Surface hardness of CEM cement and cold ceramic cement across different pH settings

Document Type : Original Article

Authors

Department of Endodontics, School of Dentistry, Shahid Sadoughi University of Medical Sciences, Yazd, Iran.

10.22038/jdmt.2025.84252.1753

Abstract

Objective: This study aimed to assess the surface microhardness of calcium-enriched mixture cement (CEM) and cold ceramic (CC) cement after being cured in environments with different pH values.
Methods: Sixty maxillary canines were obtained. Their roots were cut below the cementoenamel junction (CEJ) to create root dentin blocks with a height of 3 mm. The internal space of the canal was then prepared with a Peeso reamer. The specimens were filled with either CEM (Group 1) or CC (Group 2) cement (n=30). The groups were further divided into three subgroups (n=10), each was wrapped in gauze soaked in one of the following solutions: A) distilled water (pH=7.4), B) buffered butyric acid (pH=4.4), or C) potassium hydroxide (pH=10.4). The samples were incubated at 37°C for one week. Afterwards, the Vickers surface microhardness of specimens was measured and compared between groups and subgroups using a two-way ANOVA (α=0.05).
Results: The microhardness values of both cements showed significant differences depending on the environmental conditions (P<0.05). The highest microhardness was observed in the alkaline environment, with CC cement measuring 60.32 ± 3.16 and CEM cement measuring 53.57 ± 2.09. The microhardness of both materials reduced significantly in the acidic environment (P<0.05). CC cement demonstrated significantly higher surface microhardness than CEM cement in neutral and alkaline environments (P=0.001 for both), but the two groups showed comparable microhardness in the acidic environment (P=0.51).
Conclusions: CC cement showed greater microhardness than CEM cement in neutral and alkaline environments. Both cements exhibit reduced hardness in the acidic condition.
 

Keywords

Main Subjects

Full Text

Bioceramic materials are utilized in root canal treatments due to their excellent biocompatibility, ability to induce regeneration, antibacterial properties, non-toxicity, superior sealing capabilities, creation of a chemical bond with teeth, and appropriate radiopacity (1-3). The endodontic applications of these materials include retrograde filling, sealing perforations, serving as an apical barrier in open apices, pulp capping, apexogenesis, pulpotomy in permanent teeth, and managing internal and external root resorption (4). Mineral trioxide aggregate (MTA) is the gold standard for various conservative and endodontic procedures (5). The application of MTA is associated with high clinical success because it provides adequate sealing ability and biocompatibility and promotes tissue regeneration (6, 7). However, MTA has some drawbacks such as challenging application, extended setting time, and tooth discoloration (4). Therefore, various materials have been explored as alternatives to MTA.

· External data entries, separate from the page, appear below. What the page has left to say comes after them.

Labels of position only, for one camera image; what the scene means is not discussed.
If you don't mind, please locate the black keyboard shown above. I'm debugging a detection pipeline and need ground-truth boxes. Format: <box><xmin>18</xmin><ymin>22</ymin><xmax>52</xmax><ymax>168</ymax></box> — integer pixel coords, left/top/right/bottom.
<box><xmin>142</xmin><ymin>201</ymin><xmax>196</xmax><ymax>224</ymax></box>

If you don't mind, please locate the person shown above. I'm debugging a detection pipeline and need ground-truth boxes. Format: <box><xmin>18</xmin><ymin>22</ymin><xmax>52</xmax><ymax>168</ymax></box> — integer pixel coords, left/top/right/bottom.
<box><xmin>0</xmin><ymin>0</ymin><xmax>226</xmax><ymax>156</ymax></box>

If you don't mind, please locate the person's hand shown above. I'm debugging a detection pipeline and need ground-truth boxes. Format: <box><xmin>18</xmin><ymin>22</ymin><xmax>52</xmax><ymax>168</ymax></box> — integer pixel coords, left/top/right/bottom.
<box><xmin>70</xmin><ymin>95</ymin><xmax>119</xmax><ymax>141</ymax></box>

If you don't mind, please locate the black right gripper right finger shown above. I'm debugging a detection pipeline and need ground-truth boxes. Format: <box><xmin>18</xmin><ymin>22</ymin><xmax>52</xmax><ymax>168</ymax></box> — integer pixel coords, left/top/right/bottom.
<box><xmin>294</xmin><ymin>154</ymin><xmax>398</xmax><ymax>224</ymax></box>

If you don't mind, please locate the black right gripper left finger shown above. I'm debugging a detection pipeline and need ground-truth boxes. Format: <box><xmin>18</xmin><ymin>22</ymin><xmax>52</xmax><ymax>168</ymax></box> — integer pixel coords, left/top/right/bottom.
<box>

Calcium-enriched mixture cement (CEM) is a hydrophilic cement that, compared to MTA, has a chemical composition and mechanical properties more similar to dentin (8, 9). CEM cement exhibits excellent antibacterial properties primarily due to its alkaline pH, resulting from the release of calcium hydroxide during and after the setting process. A previous study indicated that the antibacterial effect of CEM cement is comparable to that of calcium hydroxide and superior to that of MTA (9). Its ability to seal the root canal in the presence of blood and moisture and its potential to induce hard tissue formation is comparable to MTA. However, it has a shorter setting time and a lower film thickness than MTA (9, 10).

Cold ceramic (CC) cement is a calcium hydroxide-based cement and contains hydrophilic components (11). Its composition includes sulfur trioxide, barium oxide, silicon oxide, and calcium oxide (12). Upon mixing, the pH begins at 7.36 and increases to 11.6 after seven days due to the progressive creation of an alkaline environment (13). CC cement has a sealing ability comparable to MTA in the presence or absence of moisture; however, it exhibits superior sealing ability than MTA in the presence of blood contamination (14).

Investigating the physical, chemical, and antimicrobial capacities of bioceramics is important to estimate their clinical performance (15). The physical properties of interest include hardness, setting time, compressive strength, flexural strength, and setting expansion (4). Hardness is defined as a material's resistance to surface deformation when pressure is applied and is a key factor in evaluating the material’s overall strength (16). Factors including the environment's pH, material thickness, condensation pressure, the amount of entrapped air, moisture, and temperature affect the material hardness (17).

Acidic environments influence bioceramics' physical and chemical properties, sealing potential, surface microhardness, and setting processes (18, 19). It is assumed that reducing the pH would lower the microhardness of bioceramics by disrupting the formation of hydroxyapatite crystals and the hydration reaction (20). Tissue pH levels decrease in conditions like abscesses or pulp and periapical inflammation, likely due to the production of butyric acid, which is a byproduct of bacterial metabolism (21). Inflamed tissue and changes in pH levels are likely to occur where bioceramics are used (17, 18). This study aimed to examine and compare the surface hardness of CEM cement and CC cement in setting conditions with varying pH levels.

 

Materials and methods

 

 

 

 

 

 

 

 

 

 

Figure 1. The prepared specimens (right) filled with the experimental materials (left)

Sample preparation

The experimental procedures were approved by the ethics committee of Shahid Sadoughi University of Medical Sciences (approval code: IR.SSU.DENTISTRY.REC.1399.116).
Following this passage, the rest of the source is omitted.